▶ [Provided data]
=== Section Start ===

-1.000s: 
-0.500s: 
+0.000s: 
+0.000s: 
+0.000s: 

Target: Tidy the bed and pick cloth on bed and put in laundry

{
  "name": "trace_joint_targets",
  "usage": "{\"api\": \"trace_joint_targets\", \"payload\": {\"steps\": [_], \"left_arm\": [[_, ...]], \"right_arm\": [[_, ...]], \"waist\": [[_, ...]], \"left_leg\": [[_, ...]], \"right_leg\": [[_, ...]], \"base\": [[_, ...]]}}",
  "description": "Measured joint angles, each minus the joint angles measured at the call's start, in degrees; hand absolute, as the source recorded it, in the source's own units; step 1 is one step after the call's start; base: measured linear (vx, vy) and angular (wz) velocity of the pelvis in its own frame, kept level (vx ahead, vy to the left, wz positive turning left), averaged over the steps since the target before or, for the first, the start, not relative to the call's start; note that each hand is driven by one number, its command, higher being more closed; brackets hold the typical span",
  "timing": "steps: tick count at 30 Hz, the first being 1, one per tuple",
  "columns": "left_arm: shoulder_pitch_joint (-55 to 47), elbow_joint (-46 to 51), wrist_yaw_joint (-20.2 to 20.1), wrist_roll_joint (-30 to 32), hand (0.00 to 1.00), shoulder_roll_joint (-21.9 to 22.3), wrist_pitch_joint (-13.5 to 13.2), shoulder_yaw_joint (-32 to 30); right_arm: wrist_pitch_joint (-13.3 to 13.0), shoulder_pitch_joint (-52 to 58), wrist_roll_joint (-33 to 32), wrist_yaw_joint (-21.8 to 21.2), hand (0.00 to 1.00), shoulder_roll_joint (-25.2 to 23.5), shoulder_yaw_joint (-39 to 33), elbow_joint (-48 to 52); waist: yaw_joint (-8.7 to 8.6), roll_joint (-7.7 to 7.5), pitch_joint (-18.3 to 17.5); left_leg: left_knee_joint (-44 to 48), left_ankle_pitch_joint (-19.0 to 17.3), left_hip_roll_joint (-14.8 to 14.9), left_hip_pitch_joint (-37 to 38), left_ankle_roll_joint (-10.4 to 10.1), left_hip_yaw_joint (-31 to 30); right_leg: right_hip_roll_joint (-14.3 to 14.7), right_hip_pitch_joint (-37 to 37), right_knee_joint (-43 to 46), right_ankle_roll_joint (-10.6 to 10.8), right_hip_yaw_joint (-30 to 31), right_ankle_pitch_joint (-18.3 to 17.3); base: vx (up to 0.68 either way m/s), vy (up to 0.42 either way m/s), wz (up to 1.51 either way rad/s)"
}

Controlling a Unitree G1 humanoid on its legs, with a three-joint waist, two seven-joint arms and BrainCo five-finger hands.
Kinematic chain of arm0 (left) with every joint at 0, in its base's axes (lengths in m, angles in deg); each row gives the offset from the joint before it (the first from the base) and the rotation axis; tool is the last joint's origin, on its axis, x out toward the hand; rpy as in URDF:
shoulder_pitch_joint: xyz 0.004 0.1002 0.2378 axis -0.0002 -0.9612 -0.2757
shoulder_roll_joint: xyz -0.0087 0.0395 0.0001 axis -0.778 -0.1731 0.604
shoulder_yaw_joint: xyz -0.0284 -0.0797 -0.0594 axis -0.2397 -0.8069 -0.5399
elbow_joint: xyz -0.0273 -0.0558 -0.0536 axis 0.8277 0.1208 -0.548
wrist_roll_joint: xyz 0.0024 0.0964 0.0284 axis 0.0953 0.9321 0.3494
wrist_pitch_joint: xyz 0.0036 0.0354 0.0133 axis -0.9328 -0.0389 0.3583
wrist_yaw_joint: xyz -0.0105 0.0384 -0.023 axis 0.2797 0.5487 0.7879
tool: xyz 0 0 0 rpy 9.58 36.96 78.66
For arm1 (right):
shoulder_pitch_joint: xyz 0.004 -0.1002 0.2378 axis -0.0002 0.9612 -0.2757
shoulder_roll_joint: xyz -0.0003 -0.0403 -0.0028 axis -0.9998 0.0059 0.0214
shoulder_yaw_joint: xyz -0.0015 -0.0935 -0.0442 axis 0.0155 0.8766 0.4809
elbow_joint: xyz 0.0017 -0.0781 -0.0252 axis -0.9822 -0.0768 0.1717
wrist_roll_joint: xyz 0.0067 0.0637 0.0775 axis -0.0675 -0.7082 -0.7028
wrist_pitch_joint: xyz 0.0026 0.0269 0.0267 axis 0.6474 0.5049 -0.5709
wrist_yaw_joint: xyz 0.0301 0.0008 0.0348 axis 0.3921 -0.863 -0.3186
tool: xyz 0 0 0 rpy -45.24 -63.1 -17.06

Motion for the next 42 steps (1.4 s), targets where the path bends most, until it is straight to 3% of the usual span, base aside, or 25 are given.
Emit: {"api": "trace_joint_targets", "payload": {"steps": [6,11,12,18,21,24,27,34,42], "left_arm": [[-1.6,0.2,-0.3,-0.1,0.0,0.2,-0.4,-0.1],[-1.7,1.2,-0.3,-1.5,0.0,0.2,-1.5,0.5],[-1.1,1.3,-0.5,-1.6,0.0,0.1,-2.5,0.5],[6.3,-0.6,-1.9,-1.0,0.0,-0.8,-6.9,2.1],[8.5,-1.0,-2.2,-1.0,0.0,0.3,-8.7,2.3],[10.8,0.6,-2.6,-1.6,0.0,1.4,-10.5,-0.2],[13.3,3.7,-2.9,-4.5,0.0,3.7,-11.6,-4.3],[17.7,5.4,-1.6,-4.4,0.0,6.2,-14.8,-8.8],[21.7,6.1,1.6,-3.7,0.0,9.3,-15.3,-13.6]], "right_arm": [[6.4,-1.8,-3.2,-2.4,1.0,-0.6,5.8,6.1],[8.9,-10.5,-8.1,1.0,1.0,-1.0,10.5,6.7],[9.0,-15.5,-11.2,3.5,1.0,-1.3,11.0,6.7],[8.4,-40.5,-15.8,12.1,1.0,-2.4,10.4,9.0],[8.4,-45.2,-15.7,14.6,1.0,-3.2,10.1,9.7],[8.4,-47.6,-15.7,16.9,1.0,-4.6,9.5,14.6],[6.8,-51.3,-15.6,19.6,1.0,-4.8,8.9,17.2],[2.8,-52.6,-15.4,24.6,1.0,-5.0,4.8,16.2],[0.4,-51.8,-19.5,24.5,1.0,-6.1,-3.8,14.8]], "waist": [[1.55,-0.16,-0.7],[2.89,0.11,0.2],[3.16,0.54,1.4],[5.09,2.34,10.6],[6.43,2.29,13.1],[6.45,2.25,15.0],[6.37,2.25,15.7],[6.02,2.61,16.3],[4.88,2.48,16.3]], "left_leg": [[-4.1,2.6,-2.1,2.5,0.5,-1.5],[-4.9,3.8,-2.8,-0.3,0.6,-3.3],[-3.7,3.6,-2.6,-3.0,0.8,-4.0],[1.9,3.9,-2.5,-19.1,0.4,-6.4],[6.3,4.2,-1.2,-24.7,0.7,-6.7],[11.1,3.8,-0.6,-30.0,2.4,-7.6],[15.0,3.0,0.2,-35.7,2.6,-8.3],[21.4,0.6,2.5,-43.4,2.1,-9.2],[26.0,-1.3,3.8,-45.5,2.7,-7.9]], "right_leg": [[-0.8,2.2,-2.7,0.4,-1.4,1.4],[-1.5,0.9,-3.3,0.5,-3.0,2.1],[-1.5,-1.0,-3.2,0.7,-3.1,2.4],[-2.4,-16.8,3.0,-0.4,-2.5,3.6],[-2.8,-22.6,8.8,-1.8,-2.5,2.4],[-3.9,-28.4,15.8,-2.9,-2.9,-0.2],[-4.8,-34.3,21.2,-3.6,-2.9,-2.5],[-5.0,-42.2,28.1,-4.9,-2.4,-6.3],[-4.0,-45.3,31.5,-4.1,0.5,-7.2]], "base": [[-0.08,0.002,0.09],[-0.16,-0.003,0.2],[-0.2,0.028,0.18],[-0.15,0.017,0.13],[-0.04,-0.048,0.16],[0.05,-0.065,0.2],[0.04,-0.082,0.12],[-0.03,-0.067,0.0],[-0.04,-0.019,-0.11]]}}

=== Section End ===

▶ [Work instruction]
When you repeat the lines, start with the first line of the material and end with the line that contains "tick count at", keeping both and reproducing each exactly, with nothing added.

▶ [Solved exercise]
-1.000s: 
-0.500s: 
+0.000s: 
+0.000s: 
+0.000s: 

Target: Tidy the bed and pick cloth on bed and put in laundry

{
  "name": "trace_joint_targets",
  "usage": "{\"api\": \"trace_joint_targets\", \"payload\": {\"steps\": [_], \"left_arm\": [[_, ...]], \"right_arm\": [[_, ...]], \"waist\": [[_, ...]], \"left_leg\": [[_, ...]], \"right_leg\": [[_, ...]], \"base\": [[_, ...]]}}",
  "description": "Measured joint angles, each minus the joint angles measured at the call's start, in degrees; hand absolute, as the source recorded it, in the source's own units; step 1 is one step after the call's start; base: measured linear (vx, vy) and angular (wz) velocity of the pelvis in its own frame, kept level (vx ahead, vy to the left, wz positive turning left), averaged over the steps since the target before or, for the first, the start, not relative to the call's start; note that each hand is driven by one number, its command, higher being more closed; brackets hold the typical span",
  "timing": "steps: tick count at 30 Hz, the first being 1, one per tuple",

For this exercise, the answer is now complete.